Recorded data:
┌──

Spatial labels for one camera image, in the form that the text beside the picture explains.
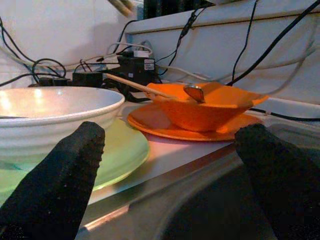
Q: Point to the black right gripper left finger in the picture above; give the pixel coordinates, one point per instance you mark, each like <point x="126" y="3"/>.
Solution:
<point x="55" y="190"/>

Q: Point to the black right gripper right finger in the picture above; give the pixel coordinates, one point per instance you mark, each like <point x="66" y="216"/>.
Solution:
<point x="287" y="190"/>

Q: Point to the white ceramic bowl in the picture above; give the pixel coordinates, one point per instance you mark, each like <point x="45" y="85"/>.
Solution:
<point x="50" y="120"/>

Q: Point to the light green plate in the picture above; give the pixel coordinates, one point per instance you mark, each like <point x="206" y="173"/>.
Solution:
<point x="125" y="155"/>

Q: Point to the stainless steel sink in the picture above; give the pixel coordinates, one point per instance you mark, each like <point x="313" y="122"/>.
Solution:
<point x="200" y="187"/>

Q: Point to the black power strip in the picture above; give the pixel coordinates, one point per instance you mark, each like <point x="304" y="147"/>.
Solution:
<point x="87" y="78"/>

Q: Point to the orange plate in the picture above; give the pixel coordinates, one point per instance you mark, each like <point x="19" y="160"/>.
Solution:
<point x="150" y="122"/>

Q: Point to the orange bowl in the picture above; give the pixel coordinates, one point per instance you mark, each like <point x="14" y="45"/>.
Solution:
<point x="195" y="115"/>

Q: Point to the metal spoon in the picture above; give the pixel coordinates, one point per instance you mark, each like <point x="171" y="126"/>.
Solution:
<point x="195" y="92"/>

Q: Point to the large black power adapter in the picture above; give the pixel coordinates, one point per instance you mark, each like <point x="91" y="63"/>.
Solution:
<point x="135" y="70"/>

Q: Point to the white plug adapter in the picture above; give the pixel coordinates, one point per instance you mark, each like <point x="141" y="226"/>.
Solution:
<point x="142" y="53"/>

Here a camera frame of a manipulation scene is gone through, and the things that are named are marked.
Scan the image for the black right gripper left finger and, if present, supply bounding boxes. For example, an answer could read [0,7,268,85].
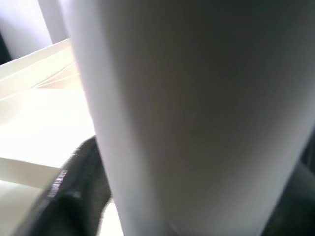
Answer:
[23,135,115,236]

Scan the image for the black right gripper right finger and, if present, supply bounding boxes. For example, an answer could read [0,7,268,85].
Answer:
[260,172,315,236]

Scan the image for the cream plastic table top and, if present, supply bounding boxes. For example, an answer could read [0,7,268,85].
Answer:
[0,38,124,236]

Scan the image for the white plastic table leg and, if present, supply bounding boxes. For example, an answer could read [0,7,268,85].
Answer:
[65,0,315,236]

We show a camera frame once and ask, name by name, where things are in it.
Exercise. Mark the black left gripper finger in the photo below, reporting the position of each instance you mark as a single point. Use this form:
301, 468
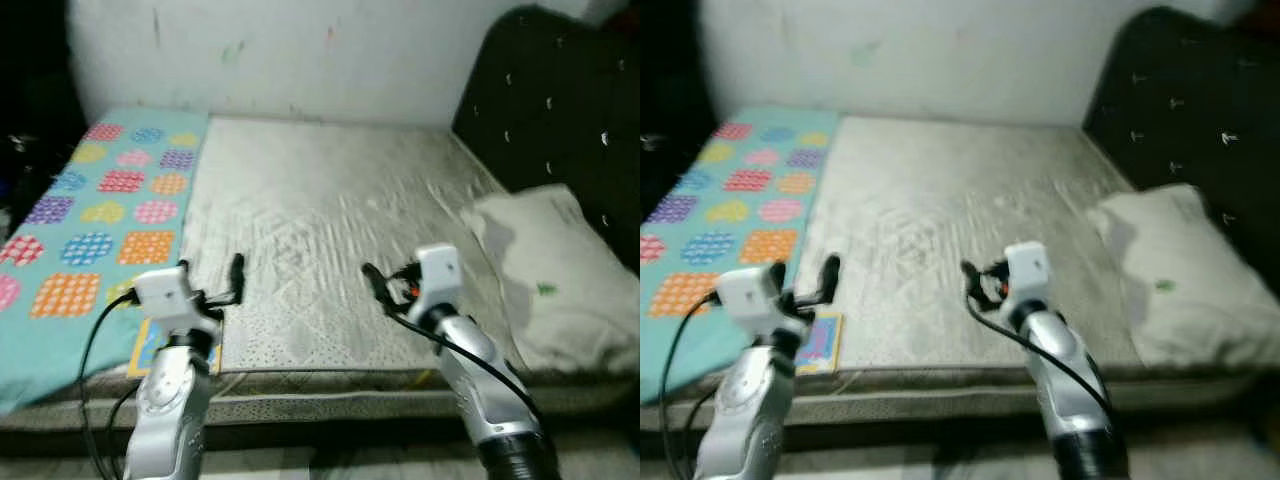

└──

→ Assignment
Please repeat every record above exactly, leaving the pictures out.

→ Result of the exercise
Spatial labels for one camera image, in the form that the text beside the picture explains.
Q: Point to the black right gripper left finger in the picture above; give the pixel coordinates, one point per instance you mark, each like <point x="126" y="3"/>.
Solution:
<point x="55" y="190"/>

Q: Point to the black right gripper right finger in the picture above; give the pixel coordinates, one point per instance you mark, each like <point x="66" y="216"/>.
Solution:
<point x="287" y="190"/>

Q: Point to the white ceramic bowl in the picture above; give the pixel coordinates, one point per instance you mark, each like <point x="45" y="85"/>.
Solution:
<point x="50" y="120"/>

Q: Point to the light green plate in the picture above; give the pixel coordinates, one point per instance you mark, each like <point x="206" y="173"/>.
Solution:
<point x="125" y="155"/>

Q: Point to the stainless steel sink in the picture above; give the pixel coordinates, one point per instance you mark, each like <point x="313" y="122"/>.
Solution:
<point x="200" y="187"/>

Q: Point to the black power strip in the picture above; give the pixel coordinates, one point per instance you mark, each like <point x="304" y="147"/>.
Solution:
<point x="87" y="78"/>

Q: Point to the orange plate in the picture above; give the pixel coordinates, one point per instance you mark, each like <point x="19" y="160"/>.
Solution:
<point x="150" y="122"/>

Q: Point to the orange bowl in the picture above; give the pixel coordinates, one point per instance you mark, each like <point x="14" y="45"/>.
Solution:
<point x="195" y="115"/>

Q: Point to the metal spoon in the picture above; give the pixel coordinates, one point per instance you mark, each like <point x="171" y="126"/>.
Solution:
<point x="195" y="92"/>

Q: Point to the large black power adapter in the picture above; give the pixel coordinates, one point per instance you mark, each like <point x="91" y="63"/>.
Solution:
<point x="135" y="70"/>

Q: Point to the white plug adapter in the picture above; give the pixel coordinates, one point per instance you mark, each like <point x="141" y="226"/>.
Solution:
<point x="142" y="53"/>

Here a camera frame of a manipulation scene is gone through, and the things that are named are marked.
Scan the image for the black right gripper left finger and, if present, supply bounding boxes. For example, an answer could read [0,7,268,85].
Answer:
[23,135,115,236]

Scan the image for the black right gripper right finger and, if present, supply bounding boxes. For example, an answer could read [0,7,268,85].
Answer:
[260,172,315,236]

Scan the image for the cream plastic table top and, if present, supply bounding boxes. For example, an answer could read [0,7,268,85].
Answer:
[0,38,124,236]

Scan the image for the white plastic table leg and, if present, supply bounding boxes. For example, an answer could read [0,7,268,85].
Answer:
[65,0,315,236]

We show a camera frame once and ask, name by name, where things are in it.
Exercise. Mark the black left gripper finger in the photo below, reporting the position of each instance you mark as a single point. Use this form:
301, 468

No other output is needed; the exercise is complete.